INSTRUCTIONS FOR THE TASK>
From the listing below, return every line with the string "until" in it.

EXERCISE DATA>

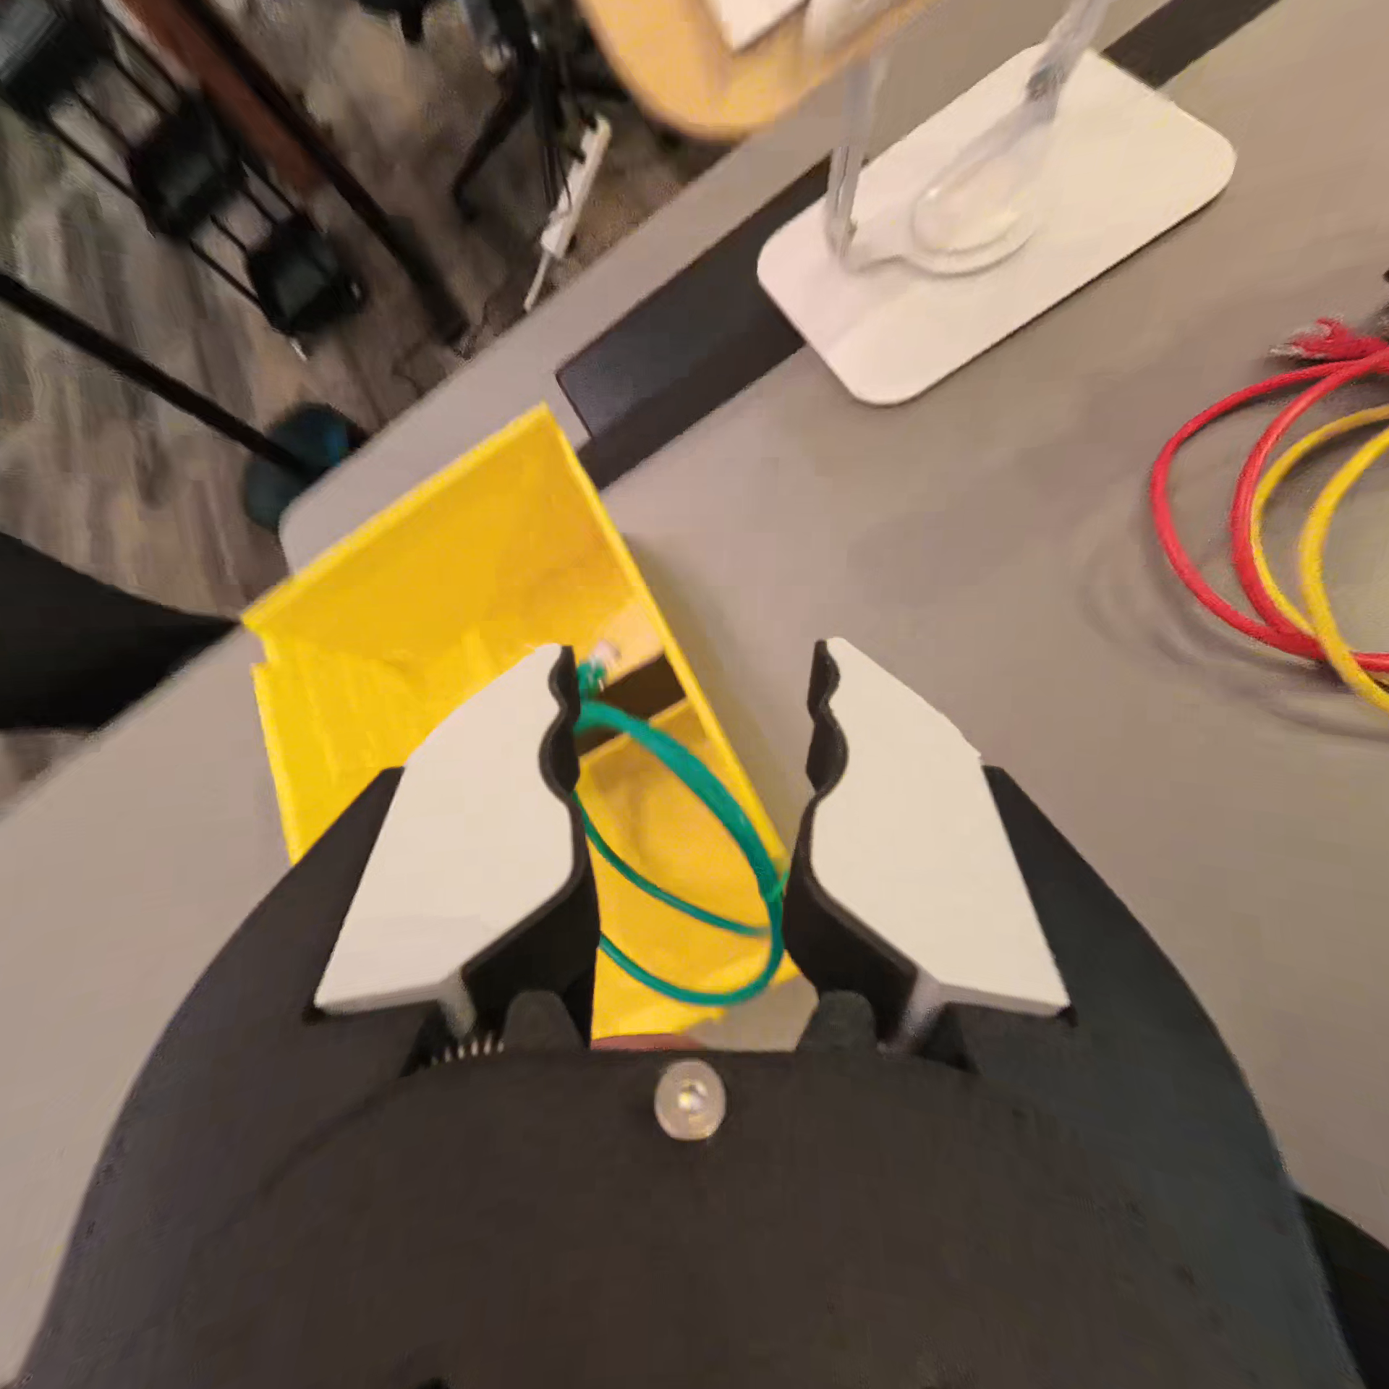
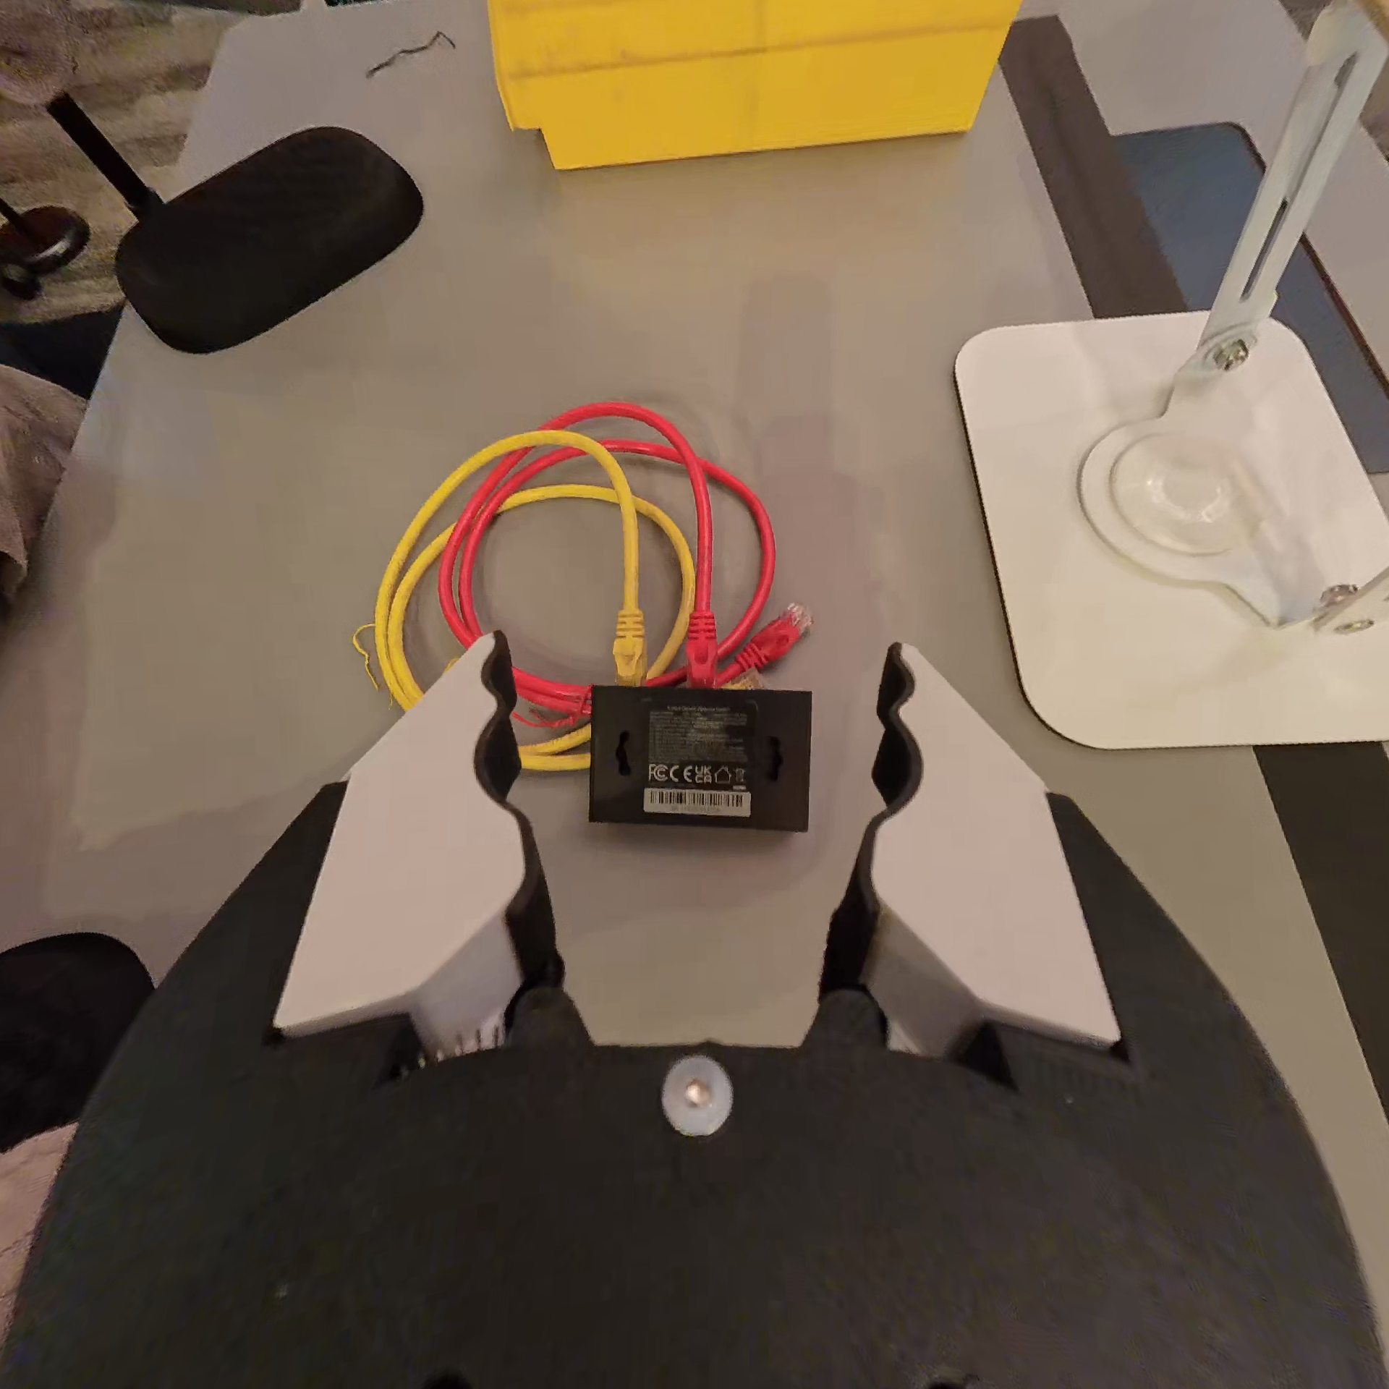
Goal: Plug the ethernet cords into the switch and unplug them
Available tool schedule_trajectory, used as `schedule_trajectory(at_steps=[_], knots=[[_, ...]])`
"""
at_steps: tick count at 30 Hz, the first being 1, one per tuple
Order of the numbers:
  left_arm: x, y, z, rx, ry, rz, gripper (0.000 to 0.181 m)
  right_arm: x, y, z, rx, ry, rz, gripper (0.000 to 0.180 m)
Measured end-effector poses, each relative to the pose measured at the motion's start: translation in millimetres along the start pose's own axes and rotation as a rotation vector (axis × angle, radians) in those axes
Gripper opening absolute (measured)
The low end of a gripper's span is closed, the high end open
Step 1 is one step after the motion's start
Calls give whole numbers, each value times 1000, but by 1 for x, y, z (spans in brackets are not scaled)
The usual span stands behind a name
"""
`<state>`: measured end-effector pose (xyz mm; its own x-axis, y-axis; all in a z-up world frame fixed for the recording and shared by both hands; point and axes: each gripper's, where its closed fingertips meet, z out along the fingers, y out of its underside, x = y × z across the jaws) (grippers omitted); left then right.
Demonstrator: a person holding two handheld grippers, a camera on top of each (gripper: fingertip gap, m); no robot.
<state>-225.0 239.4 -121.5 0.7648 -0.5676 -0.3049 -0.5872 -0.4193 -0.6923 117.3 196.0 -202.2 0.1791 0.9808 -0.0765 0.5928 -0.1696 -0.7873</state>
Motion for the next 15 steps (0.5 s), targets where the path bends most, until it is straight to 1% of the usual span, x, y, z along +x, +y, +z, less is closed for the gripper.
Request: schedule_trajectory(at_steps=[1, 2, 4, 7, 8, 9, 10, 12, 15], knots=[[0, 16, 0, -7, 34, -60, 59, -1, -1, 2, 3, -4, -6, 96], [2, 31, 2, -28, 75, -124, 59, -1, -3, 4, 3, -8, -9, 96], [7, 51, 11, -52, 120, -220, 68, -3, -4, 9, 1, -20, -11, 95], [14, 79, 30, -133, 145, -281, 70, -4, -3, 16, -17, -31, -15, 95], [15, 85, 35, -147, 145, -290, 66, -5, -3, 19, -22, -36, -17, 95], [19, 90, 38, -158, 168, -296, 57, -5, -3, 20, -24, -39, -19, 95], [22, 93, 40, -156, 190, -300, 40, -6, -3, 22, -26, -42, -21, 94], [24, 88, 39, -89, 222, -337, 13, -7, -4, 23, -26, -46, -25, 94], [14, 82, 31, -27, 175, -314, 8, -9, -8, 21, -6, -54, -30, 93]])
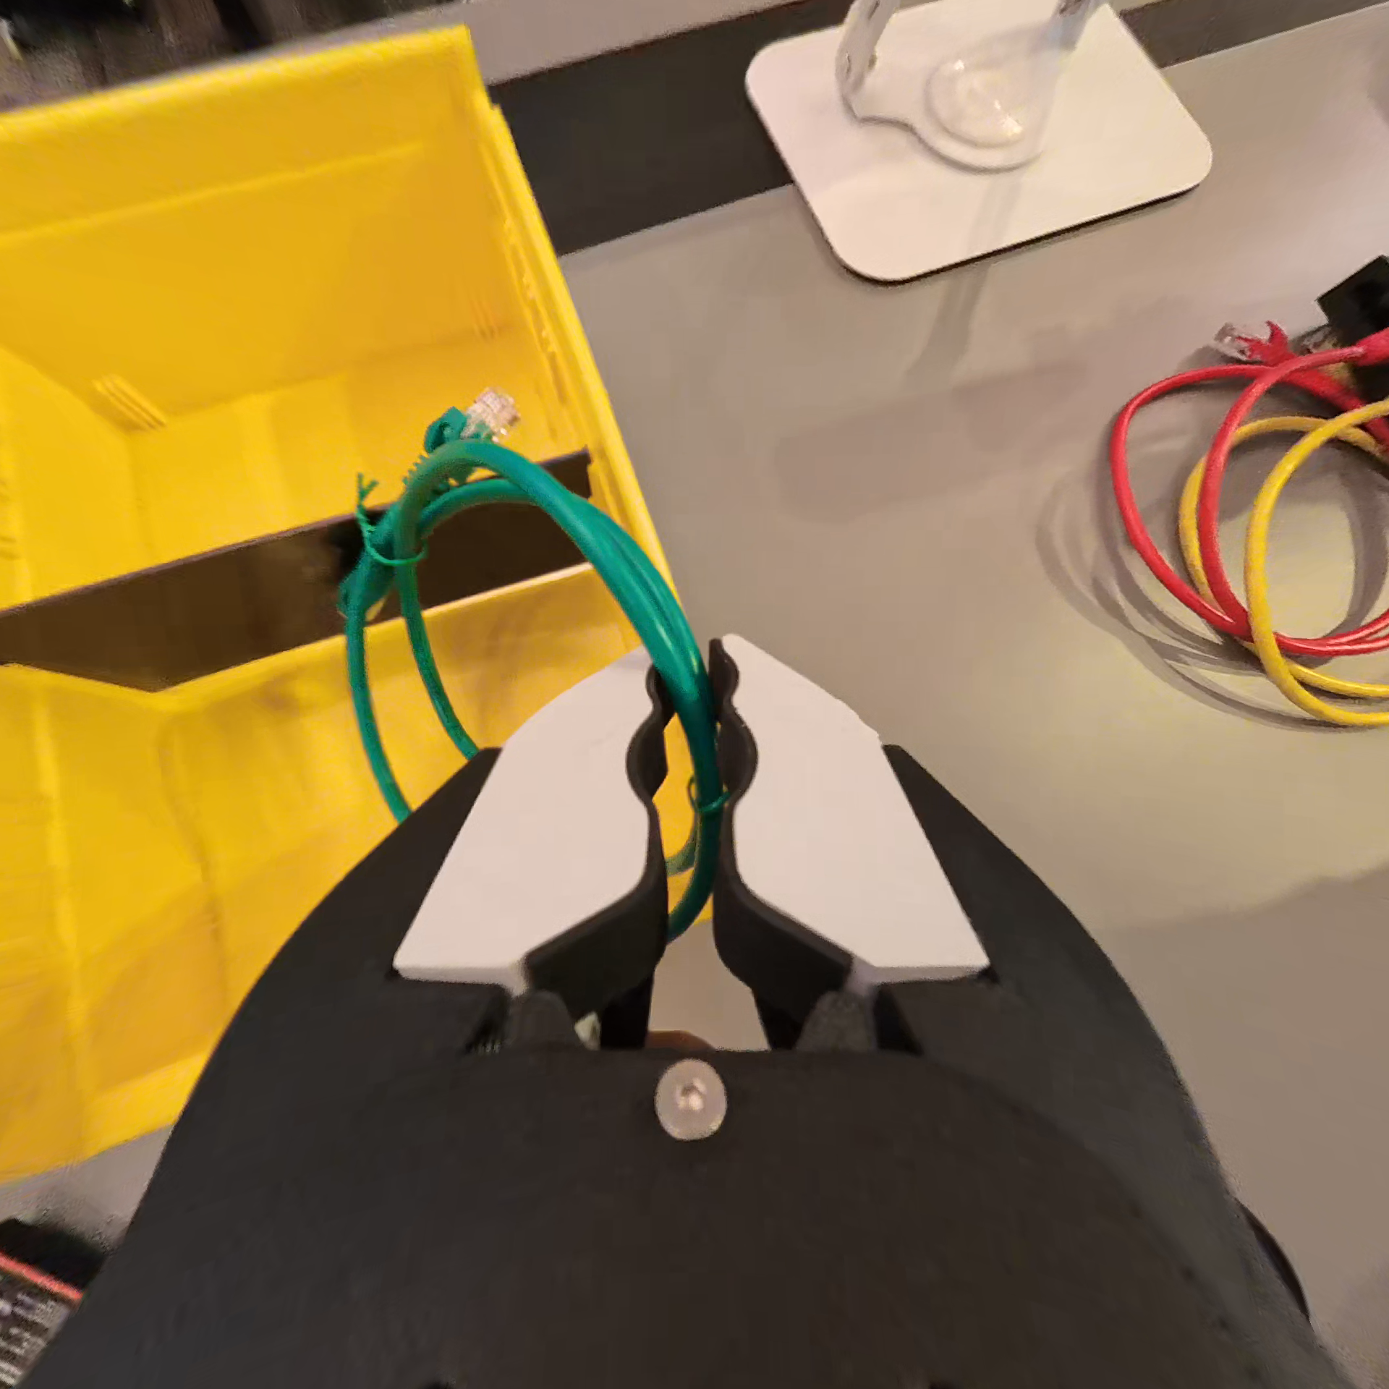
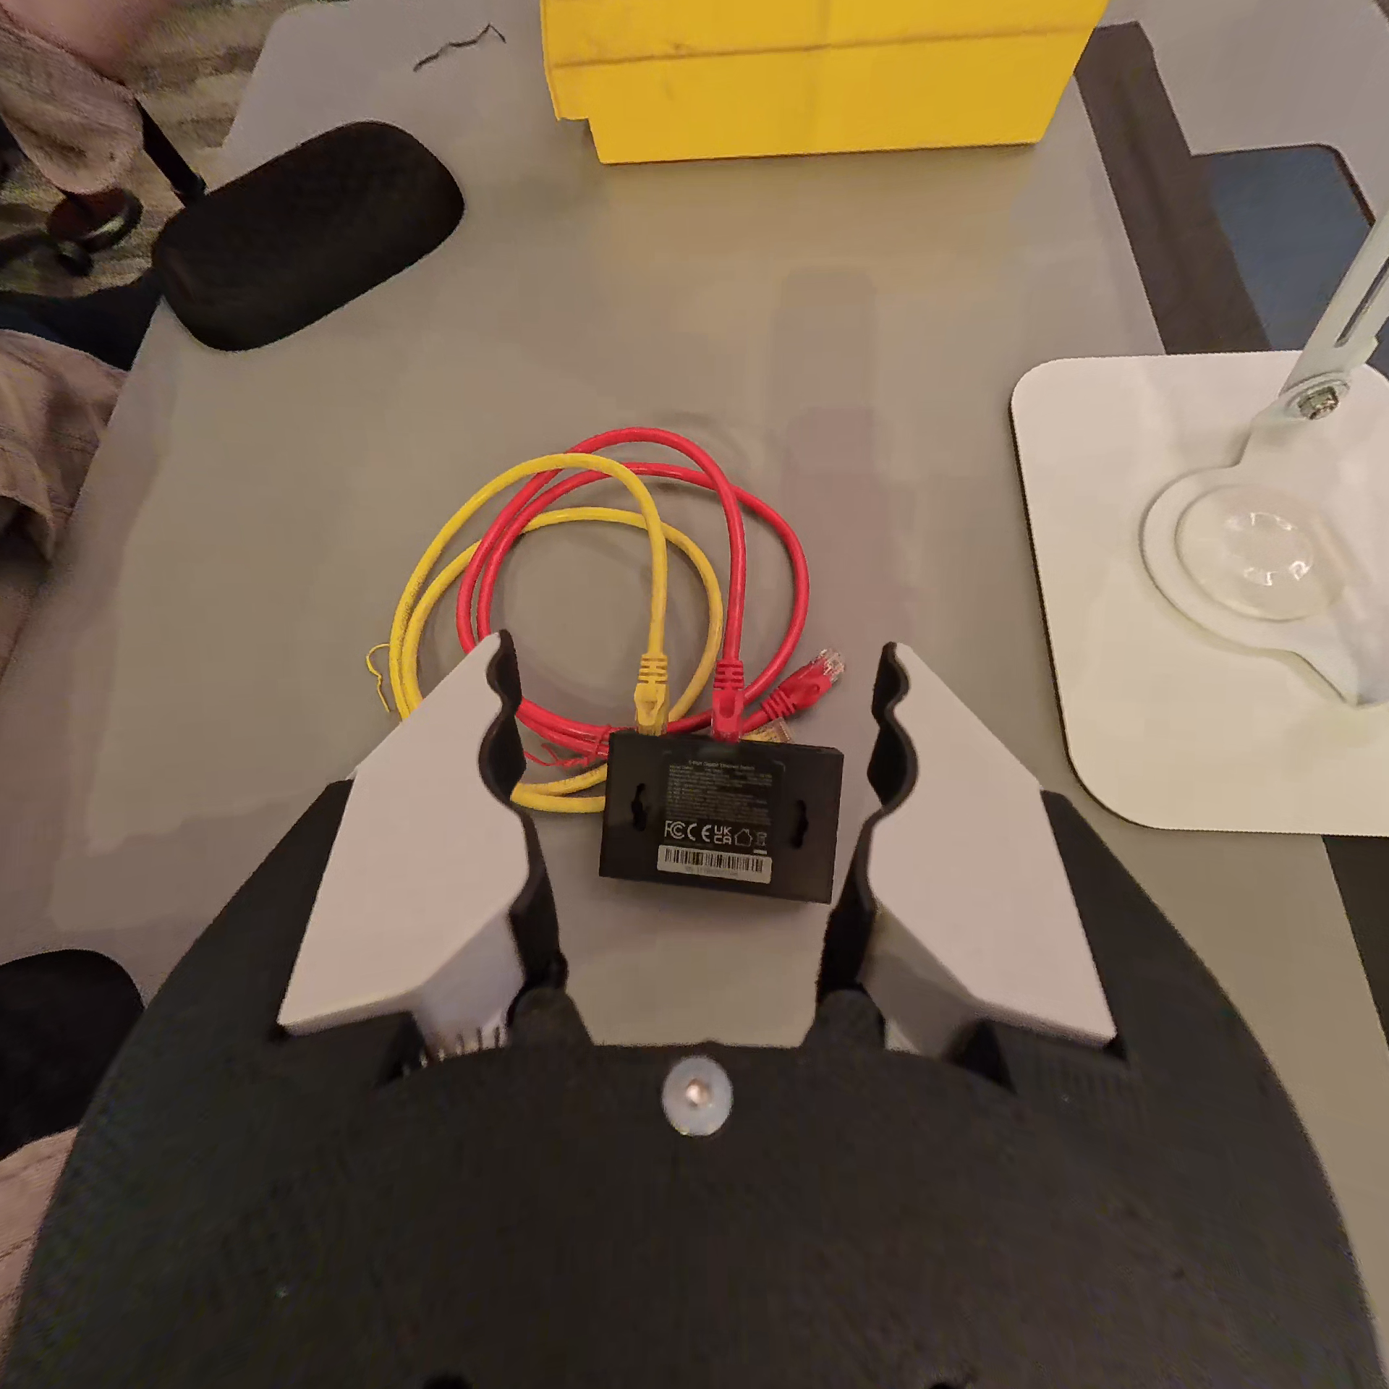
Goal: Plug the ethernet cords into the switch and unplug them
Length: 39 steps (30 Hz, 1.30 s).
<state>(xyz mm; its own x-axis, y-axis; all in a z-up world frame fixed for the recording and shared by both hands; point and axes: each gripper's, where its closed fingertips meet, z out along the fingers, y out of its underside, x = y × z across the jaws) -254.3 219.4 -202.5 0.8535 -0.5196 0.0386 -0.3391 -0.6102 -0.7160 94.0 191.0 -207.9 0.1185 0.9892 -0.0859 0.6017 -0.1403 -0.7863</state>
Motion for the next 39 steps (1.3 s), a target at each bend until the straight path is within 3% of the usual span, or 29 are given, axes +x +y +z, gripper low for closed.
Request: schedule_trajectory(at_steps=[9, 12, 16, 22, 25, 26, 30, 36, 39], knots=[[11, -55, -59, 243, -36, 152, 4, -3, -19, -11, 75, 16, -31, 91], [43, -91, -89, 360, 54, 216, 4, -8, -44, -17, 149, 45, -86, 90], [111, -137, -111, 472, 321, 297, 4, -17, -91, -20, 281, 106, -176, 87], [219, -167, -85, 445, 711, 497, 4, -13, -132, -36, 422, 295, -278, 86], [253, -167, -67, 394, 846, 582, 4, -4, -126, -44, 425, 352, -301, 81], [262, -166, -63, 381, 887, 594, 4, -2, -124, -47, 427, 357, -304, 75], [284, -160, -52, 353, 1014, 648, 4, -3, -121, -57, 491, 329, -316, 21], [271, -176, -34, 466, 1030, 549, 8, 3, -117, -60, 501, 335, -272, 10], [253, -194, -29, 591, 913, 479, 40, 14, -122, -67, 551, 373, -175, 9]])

EXERCISE RESULT>
Motion for the next 15 steps (0.5 s), targets where the path bends most, until it is straight to 1% of the usual span, x, y, z along +x, +y, +z, less is closed for the gripper.
Motion for the next 39 steps (1.3 s), a target at each bend until the straight path is within 3% of the usual span, or 29 are given, axes +x +y +z, gripper low for closed.

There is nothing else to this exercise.